--- DATASET EXTRACT Enclosed Below ---

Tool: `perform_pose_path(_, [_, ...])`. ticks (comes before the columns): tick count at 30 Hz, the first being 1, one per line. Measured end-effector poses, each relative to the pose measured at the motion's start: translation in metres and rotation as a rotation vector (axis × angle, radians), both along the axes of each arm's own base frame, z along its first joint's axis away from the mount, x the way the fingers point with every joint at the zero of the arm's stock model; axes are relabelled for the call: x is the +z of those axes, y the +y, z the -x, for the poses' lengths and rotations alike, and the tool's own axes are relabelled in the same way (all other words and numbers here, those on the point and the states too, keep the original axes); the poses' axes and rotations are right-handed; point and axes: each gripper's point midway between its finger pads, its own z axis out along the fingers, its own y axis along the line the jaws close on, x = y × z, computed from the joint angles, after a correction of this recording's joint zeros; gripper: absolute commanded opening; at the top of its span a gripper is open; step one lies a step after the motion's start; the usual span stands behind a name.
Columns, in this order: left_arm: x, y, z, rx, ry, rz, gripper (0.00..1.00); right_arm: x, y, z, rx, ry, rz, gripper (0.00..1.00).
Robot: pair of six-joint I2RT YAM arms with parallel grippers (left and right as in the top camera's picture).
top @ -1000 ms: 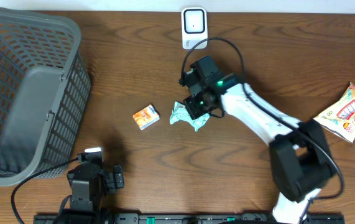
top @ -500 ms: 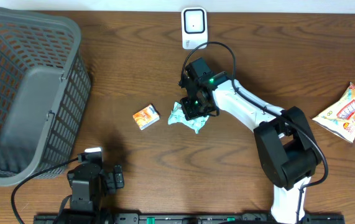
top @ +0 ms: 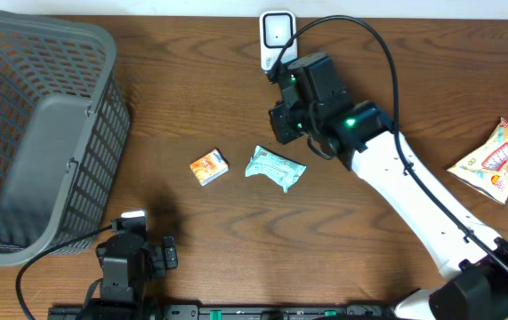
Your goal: Scan the item barcode
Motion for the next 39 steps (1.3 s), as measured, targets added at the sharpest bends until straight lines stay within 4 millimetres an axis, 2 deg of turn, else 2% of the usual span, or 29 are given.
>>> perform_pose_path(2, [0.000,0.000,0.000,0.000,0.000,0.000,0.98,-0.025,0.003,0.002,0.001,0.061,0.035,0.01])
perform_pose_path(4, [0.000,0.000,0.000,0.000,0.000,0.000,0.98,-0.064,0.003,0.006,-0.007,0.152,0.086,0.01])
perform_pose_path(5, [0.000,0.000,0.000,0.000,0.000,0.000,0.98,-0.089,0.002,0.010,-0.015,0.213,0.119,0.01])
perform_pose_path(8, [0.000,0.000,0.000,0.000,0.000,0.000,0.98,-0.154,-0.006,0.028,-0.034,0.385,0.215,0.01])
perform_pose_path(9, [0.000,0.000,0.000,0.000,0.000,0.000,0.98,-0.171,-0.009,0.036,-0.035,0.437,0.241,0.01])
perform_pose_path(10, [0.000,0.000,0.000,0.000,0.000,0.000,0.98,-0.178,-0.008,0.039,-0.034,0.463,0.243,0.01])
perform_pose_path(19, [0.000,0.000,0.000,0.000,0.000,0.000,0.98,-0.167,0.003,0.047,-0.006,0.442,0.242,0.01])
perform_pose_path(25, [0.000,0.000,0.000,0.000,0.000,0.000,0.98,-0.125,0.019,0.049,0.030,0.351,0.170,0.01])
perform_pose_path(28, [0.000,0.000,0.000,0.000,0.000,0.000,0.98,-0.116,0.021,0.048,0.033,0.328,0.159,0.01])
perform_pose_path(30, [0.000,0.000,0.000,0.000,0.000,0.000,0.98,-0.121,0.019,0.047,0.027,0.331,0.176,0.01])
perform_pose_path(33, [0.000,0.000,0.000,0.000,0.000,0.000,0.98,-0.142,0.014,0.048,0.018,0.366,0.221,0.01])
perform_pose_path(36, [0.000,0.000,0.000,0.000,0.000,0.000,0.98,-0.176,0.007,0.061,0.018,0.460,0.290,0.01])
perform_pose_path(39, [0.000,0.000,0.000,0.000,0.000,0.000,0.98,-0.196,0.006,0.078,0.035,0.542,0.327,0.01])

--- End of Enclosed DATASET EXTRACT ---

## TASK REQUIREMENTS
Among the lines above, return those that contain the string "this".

## TASK ANSWER
Tool: `perform_pose_path(_, [_, ...])`. ticks (comes before the columns): tick count at 30 Hz, the first being 1, one per line. Measured end-effector poses, each relative to the pose measured at the motion's start: translation in metres and rotation as a rotation vector (axis × angle, radians), both along the axes of each arm's own base frame, z along its first joint's axis away from the mount, x the way the fingers point with every joint at the zero of the arm's stock model; axes are relabelled for the call: x is the +z of those axes, y the +y, z the -x, for the poses' lengths and rotations alike, and the tool's own axes are relabelled in the same way (all other words and numbers here, those on the point and the states too, keep the original axes); the poses' axes and rotations are right-handed; point and axes: each gripper's point midway between its finger pads, its own z axis out along the fingers, its own y axis along the line the jaws close on, x = y × z, computed from the joint angles, after a correction of this recording's joint zeros; gripper: absolute commanded opening; at the top of its span a gripper is open; step one lies a step after the motion's start; the usual span stands behind a name.
Columns, in this order: left_arm: x, y, z, rx, ry, rz, gripper (0.00..1.00); right_arm: x, y, z, rx, ry, rz, gripper (0.00..1.00).

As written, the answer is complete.